# Required work
The word "frame" may appear in some of the lines below. State how many lines contain it, and write only that number.

### Records ###

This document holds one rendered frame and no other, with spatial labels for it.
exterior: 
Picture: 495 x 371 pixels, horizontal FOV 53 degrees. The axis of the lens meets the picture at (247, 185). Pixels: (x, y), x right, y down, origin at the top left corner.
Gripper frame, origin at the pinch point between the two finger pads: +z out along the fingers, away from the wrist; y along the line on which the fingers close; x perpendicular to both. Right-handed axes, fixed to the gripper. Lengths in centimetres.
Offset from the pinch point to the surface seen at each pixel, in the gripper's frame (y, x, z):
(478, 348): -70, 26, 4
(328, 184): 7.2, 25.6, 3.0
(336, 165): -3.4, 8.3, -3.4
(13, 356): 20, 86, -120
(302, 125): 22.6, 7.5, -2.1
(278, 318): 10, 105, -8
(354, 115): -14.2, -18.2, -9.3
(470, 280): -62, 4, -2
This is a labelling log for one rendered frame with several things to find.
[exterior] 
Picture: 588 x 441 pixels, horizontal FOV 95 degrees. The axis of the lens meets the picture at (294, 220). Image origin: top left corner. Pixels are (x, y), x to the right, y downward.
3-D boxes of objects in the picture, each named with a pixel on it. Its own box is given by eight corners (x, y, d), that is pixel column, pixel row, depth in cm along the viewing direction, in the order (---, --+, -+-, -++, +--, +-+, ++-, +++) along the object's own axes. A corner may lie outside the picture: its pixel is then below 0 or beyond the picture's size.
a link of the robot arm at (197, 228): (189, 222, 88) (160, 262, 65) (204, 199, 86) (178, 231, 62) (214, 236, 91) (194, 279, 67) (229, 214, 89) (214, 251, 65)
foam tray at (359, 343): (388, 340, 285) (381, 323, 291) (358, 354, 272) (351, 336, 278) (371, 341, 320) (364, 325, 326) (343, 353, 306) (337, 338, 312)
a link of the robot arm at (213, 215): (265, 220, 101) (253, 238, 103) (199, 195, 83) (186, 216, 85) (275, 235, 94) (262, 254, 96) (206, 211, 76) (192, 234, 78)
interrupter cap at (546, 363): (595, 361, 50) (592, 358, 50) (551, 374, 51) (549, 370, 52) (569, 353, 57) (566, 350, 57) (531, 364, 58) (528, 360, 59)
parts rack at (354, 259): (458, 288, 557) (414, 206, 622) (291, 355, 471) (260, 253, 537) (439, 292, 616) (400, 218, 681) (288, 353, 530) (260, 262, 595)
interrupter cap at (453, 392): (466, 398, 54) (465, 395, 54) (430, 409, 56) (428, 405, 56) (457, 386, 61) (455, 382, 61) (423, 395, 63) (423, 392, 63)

###

# Answer below
4